§ Activity: Pictures found in the material must be left out, and every line returned as written.
○ ○ ○
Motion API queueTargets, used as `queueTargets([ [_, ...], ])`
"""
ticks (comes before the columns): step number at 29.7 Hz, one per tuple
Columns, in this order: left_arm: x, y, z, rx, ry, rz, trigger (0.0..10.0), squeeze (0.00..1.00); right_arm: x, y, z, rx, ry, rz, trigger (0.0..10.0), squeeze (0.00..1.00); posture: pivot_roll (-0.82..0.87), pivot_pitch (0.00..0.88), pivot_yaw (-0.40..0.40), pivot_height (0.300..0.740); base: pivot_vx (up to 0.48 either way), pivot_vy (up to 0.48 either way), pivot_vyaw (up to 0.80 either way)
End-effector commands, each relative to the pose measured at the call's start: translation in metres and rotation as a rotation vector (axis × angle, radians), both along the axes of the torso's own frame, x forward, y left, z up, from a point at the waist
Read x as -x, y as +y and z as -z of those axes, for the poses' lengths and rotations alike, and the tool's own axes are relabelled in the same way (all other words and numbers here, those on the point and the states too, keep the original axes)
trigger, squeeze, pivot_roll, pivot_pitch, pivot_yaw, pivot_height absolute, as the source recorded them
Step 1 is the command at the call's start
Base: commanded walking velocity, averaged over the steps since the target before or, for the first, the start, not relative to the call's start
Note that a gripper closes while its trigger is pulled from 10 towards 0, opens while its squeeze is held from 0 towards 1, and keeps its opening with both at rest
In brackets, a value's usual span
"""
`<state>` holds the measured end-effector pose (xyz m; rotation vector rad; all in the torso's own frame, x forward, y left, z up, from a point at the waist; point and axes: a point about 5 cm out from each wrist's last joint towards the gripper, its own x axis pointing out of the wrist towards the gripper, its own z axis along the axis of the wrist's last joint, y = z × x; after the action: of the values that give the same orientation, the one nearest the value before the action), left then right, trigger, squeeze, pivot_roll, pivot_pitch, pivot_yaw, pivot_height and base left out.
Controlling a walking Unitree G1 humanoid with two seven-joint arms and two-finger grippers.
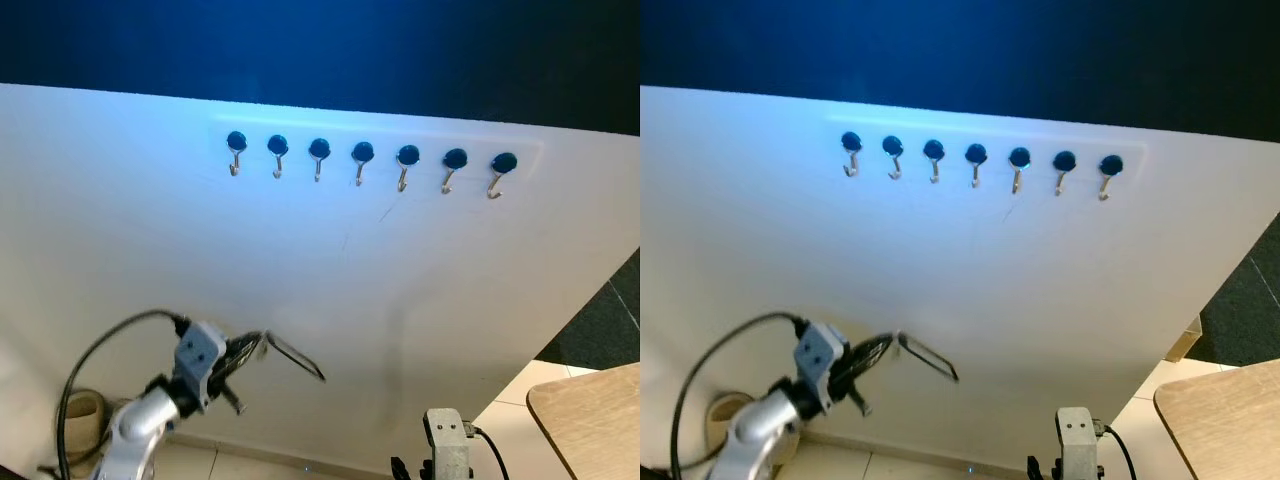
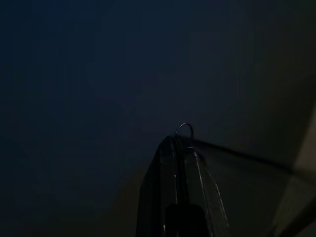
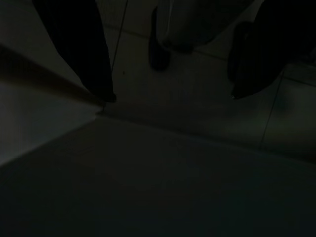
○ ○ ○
§ Solution to this problem:
Motion API queueTargets, used as `queueTargets([ [_, ...], ])`
"""
ticks (comes before the columns): step number at 29.7 Hz, one per tuple
Columns, in this order: left_arm: x, y, z, rx, ry, rz, trigger (0.0..10.0), squeeze (0.00..1.00); right_arm: x, y, z, rx, ry, rz, trigger (0.0..10.0), squeeze (0.00..1.00); posture: pivot_roll (-0.82..0.87), pivot_pitch (0.00..0.88), pivot_yaw (-0.40..0.40), pivot_height (0.300..0.740); base: pivot_vx (up to 0.48 either way), pivot_vy (up to 0.48 either way), pivot_vyaw (up to 0.80 either way)
End-effector commands, each relative to the pose measured at the call's start: translation in metres and rotation as a rotation vector (axis × angle, radians), both along the axes of the torso's own frame, x forward, y left, z up, from a point at the waist
Read x as -x, y as +y and z as -z of those axes, for the poses' lengths and rotations alike, and the tool's own axes are relabelled in the same way (all other words and numbers here, those on the point and the states too, keep the original axes)
trigger, squeeze, pivot_roll, pivot_pitch, pivot_yaw, pivot_height absolute, as the source recorded them
Step 1 is the command at the call's start
Base: commanded walking velocity, averaged over the steps since the target before or, for the first, the start, not relative to the call's start
Note that a gripper closes while its trigger is pulled from 10 towards 0, opens while its squeeze is held from 0 towards 1, and keeps its opening with both at rest
In brackets, a value's usual span
"""
`<state>` holds the measured end-effector pose (xyz m; rotation vector rad; all in the torso's own frame, x forward, y left, z up, from a point at the waist; point and axes: a point about 5 cm out from each wrist's last joint towards the gripper, its own x axis pointing out of the wrist towards the gripper, its own z axis along the axis of the wrist's last joint, y = z × x; after the action: of the values that give the same orientation, the one nearest the value before the action), left then right, trigger, squeeze, pivot_roll, pivot_pitch, pivot_yaw, pivot_height and base left out.
Controlling a walking Unitree G1 humanoid with two seven-joint arms and two-finger grippers.

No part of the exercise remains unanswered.